### Exercise brief:
Exactly as written, output each of the lines below, with no images.

[Opening Data shown section]

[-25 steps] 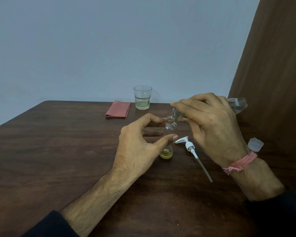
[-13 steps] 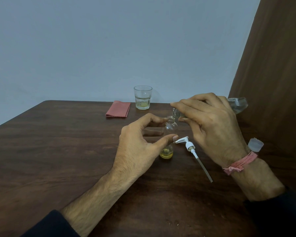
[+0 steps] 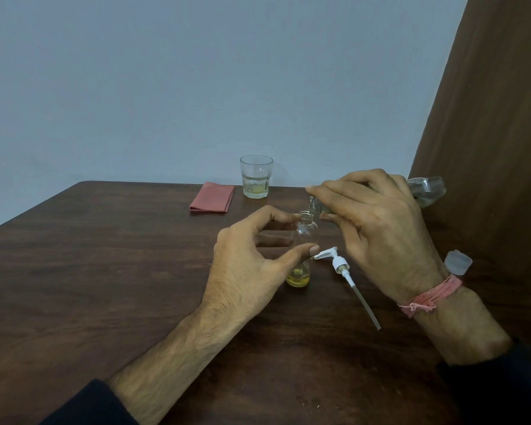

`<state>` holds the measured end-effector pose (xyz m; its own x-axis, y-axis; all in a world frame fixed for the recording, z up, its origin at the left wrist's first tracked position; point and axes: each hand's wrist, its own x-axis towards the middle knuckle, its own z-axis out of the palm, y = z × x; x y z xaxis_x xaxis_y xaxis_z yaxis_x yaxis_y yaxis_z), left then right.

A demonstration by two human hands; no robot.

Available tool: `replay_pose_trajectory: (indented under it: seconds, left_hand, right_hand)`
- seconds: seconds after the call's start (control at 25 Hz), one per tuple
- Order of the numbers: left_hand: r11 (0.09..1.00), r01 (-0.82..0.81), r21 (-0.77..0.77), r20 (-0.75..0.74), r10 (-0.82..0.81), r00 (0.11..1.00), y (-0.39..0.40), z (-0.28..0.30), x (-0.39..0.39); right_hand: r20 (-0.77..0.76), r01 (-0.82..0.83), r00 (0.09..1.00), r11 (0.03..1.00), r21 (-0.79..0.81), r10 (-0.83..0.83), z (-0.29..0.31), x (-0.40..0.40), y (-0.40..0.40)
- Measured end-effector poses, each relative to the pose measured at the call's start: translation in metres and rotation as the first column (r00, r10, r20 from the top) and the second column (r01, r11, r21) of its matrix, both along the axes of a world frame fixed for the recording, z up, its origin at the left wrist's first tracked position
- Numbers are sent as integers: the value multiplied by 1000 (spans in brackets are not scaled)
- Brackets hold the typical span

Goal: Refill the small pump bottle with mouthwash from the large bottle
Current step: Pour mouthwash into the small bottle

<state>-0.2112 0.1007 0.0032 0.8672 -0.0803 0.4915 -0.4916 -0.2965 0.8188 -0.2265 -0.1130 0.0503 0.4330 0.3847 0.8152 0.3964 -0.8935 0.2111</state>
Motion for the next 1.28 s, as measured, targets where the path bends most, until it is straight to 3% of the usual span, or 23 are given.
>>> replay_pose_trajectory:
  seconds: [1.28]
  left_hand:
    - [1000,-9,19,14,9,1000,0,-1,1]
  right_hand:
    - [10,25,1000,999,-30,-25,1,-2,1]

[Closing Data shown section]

### The completed task:
[-25 steps] 
[-13 steps] 
[+0 steps] 

`<state>` holds the measured end-effector pose (xyz m; its own x-axis, y-axis; all in a world frame fixed for the recording, z up, its origin at the left wrist's first tracked position; point and axes: each hand's wrist, its own x-axis towards the middle knuckle, its own z-axis out of the palm, y = z × x; x y z xaxis_x xaxis_y xaxis_z yaxis_x yaxis_y yaxis_z), left then right.

A demonstration by two human hands; no robot.

Available tool: `replay_pose_trajectory: (indented under it: seconds, left_hand, right_hand)`
- seconds: seconds after the call's start (control at 25 Hz), one per tuple
- Order of the numbers: left_hand: r11 (0.09..1.00), r01 (-0.82..0.81), r21 (-0.77..0.77), r20 (-0.75..0.74), r10 (-0.82..0.81), r00 (0.11..1.00), y (-0.39..0.40), z (-0.28..0.30), x (-0.39..0.39); right_hand: r20 (-0.77..0.76), r01 (-0.82..0.83), r00 (0.09..1.00), r11 (0.03..1.00), r21 (-0.79..0.81), r10 (-0.83..0.83), z (-0.29..0.31), x (-0.40..0.40), y (-0.40..0.40)
- Measured end-effector poses, each relative to the pose measured at the call's start: translation in metres and rotation as the first column (r00, r10, r20 from the top) and the second column (r01, r11, r21) of its matrix, both along the axes of a world frame fixed for the recording, z up, its origin at the left wrist's first tracked position
- Numbers are sent as integers: the value multiplied by 1000 (spans in brackets are not scaled)
- Brackets hold the typical span

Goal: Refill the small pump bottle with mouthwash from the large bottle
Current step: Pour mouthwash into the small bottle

<state>-0.2112 0.1007 0.0032 0.8672 -0.0803 0.4915 -0.4916 -0.2965 0.8188 -0.2265 -0.1130 0.0503 0.4330 0.3847 0.8152 0.3964 -0.8935 0.2111</state>
Motion for the next 1.28 s, as measured, targets where the path bends most, until it is straight to 3% of the usual span, or 23 are given.
>>> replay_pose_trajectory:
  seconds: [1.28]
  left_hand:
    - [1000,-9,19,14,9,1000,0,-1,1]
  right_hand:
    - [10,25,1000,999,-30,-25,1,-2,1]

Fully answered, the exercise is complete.